*About this exercise*. Transcribe, word for word and without additions, each line below from the one containing "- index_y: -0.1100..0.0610" through the one containing "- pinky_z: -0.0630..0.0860", both ends included.

*Records provided*.
= = = = = = =
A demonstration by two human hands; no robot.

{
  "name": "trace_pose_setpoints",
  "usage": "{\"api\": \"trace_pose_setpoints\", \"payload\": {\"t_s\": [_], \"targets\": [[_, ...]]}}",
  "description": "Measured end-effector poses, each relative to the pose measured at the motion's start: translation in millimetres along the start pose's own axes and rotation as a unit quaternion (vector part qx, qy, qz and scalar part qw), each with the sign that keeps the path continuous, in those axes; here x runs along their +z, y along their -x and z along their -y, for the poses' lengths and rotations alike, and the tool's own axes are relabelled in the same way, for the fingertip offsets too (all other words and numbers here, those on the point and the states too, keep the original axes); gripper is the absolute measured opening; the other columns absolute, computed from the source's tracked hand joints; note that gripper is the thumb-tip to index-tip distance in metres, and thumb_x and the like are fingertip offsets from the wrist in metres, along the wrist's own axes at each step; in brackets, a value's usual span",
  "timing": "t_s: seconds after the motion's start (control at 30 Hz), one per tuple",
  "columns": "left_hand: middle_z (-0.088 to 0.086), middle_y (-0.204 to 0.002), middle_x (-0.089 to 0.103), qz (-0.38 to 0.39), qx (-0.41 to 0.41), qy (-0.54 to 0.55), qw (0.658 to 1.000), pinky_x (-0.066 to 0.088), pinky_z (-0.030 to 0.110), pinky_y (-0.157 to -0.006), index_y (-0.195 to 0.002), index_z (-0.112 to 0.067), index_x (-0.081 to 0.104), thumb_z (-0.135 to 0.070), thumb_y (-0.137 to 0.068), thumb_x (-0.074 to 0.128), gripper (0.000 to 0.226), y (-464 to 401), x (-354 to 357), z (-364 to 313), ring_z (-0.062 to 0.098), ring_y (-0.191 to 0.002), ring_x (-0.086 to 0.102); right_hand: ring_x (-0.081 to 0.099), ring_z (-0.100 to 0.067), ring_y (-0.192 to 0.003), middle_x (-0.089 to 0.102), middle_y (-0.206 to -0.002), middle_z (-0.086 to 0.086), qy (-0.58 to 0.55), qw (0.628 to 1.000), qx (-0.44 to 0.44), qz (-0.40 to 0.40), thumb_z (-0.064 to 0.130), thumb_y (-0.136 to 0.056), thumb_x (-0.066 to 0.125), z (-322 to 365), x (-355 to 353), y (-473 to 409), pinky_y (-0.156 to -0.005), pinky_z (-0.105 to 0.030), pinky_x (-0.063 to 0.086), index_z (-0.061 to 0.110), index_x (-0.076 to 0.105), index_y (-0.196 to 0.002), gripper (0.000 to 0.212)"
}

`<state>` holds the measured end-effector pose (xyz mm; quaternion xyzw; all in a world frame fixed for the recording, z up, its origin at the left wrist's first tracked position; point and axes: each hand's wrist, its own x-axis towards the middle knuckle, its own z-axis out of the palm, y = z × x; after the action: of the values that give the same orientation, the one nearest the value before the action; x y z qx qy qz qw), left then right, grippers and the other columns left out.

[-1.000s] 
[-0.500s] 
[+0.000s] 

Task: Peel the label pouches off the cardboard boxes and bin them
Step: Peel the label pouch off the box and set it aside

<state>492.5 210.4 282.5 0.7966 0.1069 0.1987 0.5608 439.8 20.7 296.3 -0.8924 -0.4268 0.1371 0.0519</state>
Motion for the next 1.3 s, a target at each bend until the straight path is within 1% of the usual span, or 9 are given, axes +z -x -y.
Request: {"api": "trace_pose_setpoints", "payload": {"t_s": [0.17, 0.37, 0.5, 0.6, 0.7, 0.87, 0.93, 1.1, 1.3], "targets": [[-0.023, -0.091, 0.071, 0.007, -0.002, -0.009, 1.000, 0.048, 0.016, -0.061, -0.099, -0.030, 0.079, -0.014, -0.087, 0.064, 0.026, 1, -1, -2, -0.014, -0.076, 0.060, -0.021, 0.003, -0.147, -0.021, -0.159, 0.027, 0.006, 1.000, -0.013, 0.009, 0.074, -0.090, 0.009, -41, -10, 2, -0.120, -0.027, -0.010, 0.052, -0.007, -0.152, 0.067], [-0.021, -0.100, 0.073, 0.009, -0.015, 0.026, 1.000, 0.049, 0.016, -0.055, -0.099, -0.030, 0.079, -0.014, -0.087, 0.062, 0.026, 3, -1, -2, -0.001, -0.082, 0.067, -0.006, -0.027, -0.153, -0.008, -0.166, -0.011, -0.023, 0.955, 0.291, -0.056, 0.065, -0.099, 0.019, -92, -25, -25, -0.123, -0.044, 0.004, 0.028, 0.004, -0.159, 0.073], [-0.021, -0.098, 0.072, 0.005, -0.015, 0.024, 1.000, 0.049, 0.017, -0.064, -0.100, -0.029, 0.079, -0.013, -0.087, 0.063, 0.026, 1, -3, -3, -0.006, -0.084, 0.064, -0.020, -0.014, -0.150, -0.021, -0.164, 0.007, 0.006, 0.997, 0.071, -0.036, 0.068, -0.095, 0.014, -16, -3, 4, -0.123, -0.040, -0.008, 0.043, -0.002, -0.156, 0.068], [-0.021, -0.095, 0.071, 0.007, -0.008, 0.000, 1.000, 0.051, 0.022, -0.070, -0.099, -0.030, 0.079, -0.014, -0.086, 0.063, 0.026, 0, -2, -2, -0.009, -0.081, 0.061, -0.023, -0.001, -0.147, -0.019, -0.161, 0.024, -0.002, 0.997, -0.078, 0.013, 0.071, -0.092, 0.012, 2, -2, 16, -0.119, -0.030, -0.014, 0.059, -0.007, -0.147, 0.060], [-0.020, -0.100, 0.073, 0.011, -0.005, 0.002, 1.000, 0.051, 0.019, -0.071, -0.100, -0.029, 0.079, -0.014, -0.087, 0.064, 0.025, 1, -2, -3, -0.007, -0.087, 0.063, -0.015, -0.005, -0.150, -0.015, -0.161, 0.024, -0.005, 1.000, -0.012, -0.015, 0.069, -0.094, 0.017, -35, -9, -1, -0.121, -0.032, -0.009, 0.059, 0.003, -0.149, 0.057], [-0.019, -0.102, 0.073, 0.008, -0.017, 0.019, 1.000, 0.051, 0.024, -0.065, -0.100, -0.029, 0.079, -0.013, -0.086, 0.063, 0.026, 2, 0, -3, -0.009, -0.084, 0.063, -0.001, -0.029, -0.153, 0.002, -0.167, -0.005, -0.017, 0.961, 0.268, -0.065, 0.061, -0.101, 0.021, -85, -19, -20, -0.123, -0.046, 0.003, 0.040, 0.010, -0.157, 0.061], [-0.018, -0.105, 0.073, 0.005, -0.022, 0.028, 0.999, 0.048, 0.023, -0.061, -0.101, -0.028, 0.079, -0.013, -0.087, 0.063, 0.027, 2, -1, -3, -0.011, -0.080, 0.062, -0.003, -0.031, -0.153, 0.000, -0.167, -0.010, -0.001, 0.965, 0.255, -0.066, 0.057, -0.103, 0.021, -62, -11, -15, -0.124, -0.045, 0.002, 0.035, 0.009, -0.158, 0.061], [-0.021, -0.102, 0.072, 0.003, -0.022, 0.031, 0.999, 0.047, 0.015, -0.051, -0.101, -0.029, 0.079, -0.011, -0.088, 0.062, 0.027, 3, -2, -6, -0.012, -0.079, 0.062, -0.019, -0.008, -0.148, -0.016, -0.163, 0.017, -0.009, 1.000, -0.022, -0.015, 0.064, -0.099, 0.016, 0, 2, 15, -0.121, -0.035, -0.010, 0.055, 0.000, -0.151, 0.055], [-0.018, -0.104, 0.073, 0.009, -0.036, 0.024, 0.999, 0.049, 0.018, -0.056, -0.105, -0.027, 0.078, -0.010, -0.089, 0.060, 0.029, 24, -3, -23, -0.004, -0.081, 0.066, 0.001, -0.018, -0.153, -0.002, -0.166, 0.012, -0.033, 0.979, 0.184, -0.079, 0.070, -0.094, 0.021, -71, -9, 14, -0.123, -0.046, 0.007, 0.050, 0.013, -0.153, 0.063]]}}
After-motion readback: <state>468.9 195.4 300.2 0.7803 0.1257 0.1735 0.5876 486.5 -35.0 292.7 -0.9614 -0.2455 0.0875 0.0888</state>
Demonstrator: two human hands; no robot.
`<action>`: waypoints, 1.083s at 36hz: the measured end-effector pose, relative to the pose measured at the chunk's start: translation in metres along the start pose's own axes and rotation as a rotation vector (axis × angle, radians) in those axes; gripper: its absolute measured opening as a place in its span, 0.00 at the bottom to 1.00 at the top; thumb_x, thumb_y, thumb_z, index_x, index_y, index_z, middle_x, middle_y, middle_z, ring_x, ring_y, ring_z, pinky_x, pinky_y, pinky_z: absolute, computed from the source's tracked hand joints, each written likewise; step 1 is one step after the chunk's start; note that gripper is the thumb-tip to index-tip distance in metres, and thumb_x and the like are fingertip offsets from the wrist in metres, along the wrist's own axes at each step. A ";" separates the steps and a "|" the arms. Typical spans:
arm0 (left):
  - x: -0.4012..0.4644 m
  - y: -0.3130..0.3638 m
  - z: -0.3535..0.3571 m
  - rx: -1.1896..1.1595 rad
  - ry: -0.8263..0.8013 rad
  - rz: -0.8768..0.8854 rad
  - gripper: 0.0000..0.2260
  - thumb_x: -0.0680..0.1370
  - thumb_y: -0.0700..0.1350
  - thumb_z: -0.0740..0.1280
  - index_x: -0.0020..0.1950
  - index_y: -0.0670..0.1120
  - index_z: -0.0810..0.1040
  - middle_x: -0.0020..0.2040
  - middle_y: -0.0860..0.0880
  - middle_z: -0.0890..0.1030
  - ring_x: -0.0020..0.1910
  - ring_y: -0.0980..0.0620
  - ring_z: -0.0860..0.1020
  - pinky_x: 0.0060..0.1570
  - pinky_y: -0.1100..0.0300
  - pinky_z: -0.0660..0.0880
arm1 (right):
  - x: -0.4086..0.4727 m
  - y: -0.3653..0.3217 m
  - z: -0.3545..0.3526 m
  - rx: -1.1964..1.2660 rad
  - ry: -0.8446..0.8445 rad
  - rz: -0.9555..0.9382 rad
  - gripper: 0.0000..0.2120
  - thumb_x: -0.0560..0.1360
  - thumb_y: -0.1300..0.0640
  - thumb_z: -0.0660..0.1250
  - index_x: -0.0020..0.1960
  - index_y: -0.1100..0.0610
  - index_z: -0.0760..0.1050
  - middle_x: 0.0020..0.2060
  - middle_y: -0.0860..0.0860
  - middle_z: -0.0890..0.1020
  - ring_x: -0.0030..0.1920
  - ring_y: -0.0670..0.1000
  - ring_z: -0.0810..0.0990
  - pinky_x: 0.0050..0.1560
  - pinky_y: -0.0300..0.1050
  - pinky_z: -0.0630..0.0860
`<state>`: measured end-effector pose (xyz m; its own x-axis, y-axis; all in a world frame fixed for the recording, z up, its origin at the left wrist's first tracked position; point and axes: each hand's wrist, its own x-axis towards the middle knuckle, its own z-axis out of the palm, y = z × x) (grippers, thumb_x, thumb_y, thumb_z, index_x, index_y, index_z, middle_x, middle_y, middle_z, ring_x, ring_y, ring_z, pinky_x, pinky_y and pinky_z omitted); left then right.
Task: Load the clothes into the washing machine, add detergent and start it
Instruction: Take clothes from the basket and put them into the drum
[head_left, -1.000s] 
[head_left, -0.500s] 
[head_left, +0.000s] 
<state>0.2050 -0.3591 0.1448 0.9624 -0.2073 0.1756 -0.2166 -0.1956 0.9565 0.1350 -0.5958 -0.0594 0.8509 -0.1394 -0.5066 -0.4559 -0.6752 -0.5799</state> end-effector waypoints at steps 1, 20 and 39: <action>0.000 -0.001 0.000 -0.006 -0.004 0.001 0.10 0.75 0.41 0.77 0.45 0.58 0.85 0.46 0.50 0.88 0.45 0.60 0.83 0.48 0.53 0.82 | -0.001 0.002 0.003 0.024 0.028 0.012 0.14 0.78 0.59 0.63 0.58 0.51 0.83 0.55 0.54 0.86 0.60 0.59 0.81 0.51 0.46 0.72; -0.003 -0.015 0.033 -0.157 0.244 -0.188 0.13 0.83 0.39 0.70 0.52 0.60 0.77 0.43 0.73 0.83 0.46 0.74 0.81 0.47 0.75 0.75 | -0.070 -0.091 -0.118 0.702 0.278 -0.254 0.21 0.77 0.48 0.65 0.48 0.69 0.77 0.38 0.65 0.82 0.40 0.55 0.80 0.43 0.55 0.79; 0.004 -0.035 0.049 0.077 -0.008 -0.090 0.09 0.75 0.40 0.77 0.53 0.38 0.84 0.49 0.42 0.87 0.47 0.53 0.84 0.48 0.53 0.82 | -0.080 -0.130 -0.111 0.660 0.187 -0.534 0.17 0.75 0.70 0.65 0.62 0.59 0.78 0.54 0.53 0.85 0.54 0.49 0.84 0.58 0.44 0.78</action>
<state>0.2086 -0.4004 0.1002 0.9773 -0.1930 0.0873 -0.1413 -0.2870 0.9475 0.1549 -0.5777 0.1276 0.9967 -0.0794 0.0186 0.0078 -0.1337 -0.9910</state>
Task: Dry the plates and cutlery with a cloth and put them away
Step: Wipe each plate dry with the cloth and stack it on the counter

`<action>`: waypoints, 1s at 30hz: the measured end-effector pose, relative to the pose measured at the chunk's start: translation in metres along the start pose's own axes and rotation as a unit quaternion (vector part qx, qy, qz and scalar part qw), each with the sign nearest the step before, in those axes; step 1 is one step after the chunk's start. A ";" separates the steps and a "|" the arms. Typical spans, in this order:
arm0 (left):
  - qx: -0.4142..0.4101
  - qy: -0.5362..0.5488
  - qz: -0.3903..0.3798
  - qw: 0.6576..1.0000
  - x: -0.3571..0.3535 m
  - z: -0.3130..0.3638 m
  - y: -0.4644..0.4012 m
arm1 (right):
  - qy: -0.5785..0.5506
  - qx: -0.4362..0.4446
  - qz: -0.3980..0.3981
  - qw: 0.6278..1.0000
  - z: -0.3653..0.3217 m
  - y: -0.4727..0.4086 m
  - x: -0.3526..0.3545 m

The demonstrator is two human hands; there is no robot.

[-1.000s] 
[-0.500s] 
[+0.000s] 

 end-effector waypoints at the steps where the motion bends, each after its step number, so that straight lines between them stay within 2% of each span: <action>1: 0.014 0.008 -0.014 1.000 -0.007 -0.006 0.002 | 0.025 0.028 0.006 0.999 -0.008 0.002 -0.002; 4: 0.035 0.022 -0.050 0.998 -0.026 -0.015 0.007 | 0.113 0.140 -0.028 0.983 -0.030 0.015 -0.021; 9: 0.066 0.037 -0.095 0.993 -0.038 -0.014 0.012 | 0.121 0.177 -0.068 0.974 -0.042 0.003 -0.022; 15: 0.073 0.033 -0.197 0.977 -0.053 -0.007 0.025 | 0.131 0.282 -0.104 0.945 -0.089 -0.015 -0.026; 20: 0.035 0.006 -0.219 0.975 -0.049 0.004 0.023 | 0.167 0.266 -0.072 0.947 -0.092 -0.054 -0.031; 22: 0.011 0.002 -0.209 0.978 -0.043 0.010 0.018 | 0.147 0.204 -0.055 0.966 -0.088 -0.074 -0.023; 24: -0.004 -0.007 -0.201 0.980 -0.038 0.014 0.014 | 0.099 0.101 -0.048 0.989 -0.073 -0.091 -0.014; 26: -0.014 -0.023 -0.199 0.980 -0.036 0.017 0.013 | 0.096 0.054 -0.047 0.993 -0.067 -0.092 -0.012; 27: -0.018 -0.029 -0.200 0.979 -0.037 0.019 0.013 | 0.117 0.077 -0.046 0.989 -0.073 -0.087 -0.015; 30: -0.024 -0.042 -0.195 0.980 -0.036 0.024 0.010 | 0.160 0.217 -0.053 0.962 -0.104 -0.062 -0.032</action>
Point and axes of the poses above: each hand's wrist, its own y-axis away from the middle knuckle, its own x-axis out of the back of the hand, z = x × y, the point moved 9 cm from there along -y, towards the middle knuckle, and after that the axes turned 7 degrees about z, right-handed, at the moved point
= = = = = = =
*Written response*.
  - index_y: -0.1100..0.0610
  - index_z: -0.0760..0.1050
  - middle_x: 0.0020..0.2060
  - middle_y: -0.0860..0.0860
  - middle_z: -0.0890..0.1020
  - ring_x: -0.0030..0.1920
  - ring_y: -0.0670..0.1000
  - ring_z: -0.0810..0.0990
  - pinky_x: 0.0050..0.1560
  - pinky_y: -0.0300..0.1050
  - pinky_z: -0.0630..0.0860

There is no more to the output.